*** Excerpted data Section Begins ***

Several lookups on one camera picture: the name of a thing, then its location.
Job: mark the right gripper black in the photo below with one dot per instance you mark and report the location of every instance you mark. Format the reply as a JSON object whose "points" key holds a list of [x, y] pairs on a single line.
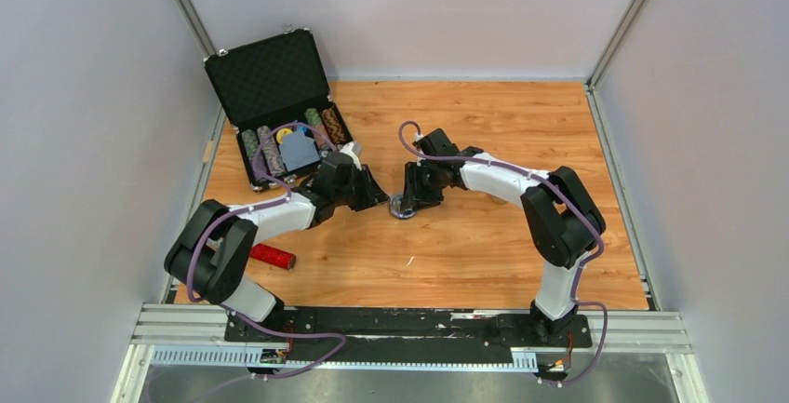
{"points": [[414, 195]]}

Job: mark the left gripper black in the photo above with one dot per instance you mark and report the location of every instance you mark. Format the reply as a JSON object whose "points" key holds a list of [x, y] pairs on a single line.
{"points": [[373, 194]]}

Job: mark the clear pill bottle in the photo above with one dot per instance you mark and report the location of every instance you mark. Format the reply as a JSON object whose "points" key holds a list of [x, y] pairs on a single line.
{"points": [[497, 200]]}

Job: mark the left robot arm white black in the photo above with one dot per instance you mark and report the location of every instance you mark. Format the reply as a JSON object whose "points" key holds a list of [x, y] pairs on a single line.
{"points": [[212, 251]]}

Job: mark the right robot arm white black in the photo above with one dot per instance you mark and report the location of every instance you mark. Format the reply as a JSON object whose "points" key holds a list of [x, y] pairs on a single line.
{"points": [[565, 224]]}

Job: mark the orange black chip stack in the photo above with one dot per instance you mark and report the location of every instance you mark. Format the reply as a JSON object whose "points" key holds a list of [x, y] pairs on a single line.
{"points": [[333, 126]]}

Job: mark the blue playing card deck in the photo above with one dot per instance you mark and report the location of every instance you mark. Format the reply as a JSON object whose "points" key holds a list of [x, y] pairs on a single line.
{"points": [[298, 151]]}

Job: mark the purple chip stack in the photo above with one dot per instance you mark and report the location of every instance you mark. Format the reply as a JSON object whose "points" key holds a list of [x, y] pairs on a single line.
{"points": [[270, 152]]}

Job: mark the pink green chip stack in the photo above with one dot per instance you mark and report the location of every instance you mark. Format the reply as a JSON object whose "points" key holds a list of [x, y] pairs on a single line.
{"points": [[319, 130]]}

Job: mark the yellow dealer button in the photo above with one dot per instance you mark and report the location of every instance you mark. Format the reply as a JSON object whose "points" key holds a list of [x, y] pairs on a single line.
{"points": [[281, 134]]}

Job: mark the red glitter tube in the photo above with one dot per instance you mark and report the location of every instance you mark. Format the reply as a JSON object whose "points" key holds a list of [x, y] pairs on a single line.
{"points": [[273, 256]]}

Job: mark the black poker chip case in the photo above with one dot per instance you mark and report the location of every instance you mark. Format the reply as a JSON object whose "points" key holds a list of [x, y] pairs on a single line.
{"points": [[271, 82]]}

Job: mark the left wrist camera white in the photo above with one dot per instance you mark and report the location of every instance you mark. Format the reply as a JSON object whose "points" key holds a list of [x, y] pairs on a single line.
{"points": [[352, 150]]}

*** Excerpted data Section Ends ***

**Problem to work on:** Output each line above exactly. Skip the images.

**Solved exercise:**
Several lookups on one camera picture: the name of a thing, then its location.
Job: mark the right gripper black in the photo below with one dot per instance you mark and report the location of every instance you mark. Format the reply as a JSON object whose "points" key holds a list of [x, y] pairs on a single line.
{"points": [[414, 195]]}

Job: mark the left gripper black in the photo above with one dot per instance you mark and report the location of every instance you mark. Format the reply as a JSON object whose "points" key holds a list of [x, y] pairs on a single line.
{"points": [[373, 194]]}

Job: mark the clear pill bottle in the photo above with one dot per instance you mark and report the location of every instance you mark. Format the reply as a JSON object whose "points" key holds a list of [x, y] pairs on a single line.
{"points": [[497, 200]]}

Job: mark the left robot arm white black in the photo above with one dot per instance you mark and report the location of every instance you mark. Format the reply as a JSON object whose "points" key holds a list of [x, y] pairs on a single line.
{"points": [[212, 251]]}

Job: mark the right robot arm white black in the photo above with one dot per instance you mark and report the location of every instance you mark. Format the reply as a JSON object whose "points" key holds a list of [x, y] pairs on a single line.
{"points": [[565, 224]]}

Job: mark the orange black chip stack in the photo above with one dot per instance you mark and report the location of every instance you mark. Format the reply as a JSON object whose "points" key holds a list of [x, y] pairs on a single line.
{"points": [[333, 126]]}

Job: mark the blue playing card deck in the photo above with one dot per instance you mark and report the location of every instance you mark. Format the reply as a JSON object whose "points" key holds a list of [x, y] pairs on a single line.
{"points": [[298, 151]]}

Job: mark the purple chip stack in the photo above with one dot per instance you mark and report the location of every instance you mark. Format the reply as a JSON object whose "points" key holds a list of [x, y] pairs on a single line.
{"points": [[270, 152]]}

Job: mark the pink green chip stack in the photo above with one dot per instance you mark and report the location of every instance you mark. Format the reply as a JSON object whose "points" key holds a list of [x, y] pairs on a single line.
{"points": [[319, 130]]}

Job: mark the yellow dealer button in the photo above with one dot per instance you mark and report the location of every instance you mark. Format the reply as a JSON object whose "points" key holds a list of [x, y] pairs on a single line.
{"points": [[281, 134]]}

Job: mark the red glitter tube in the photo above with one dot per instance you mark and report the location of every instance you mark. Format the reply as a JSON object whose "points" key holds a list of [x, y] pairs on a single line.
{"points": [[273, 256]]}

Job: mark the black poker chip case in the photo above with one dot per instance you mark and report the location of every instance you mark. Format the reply as a JSON object whose "points" key holds a list of [x, y] pairs on a single line.
{"points": [[271, 82]]}

Job: mark the left wrist camera white in the photo above with one dot per instance you mark and report the location of every instance you mark. Format the reply as a JSON object whose "points" key holds a list of [x, y] pairs on a single line.
{"points": [[352, 150]]}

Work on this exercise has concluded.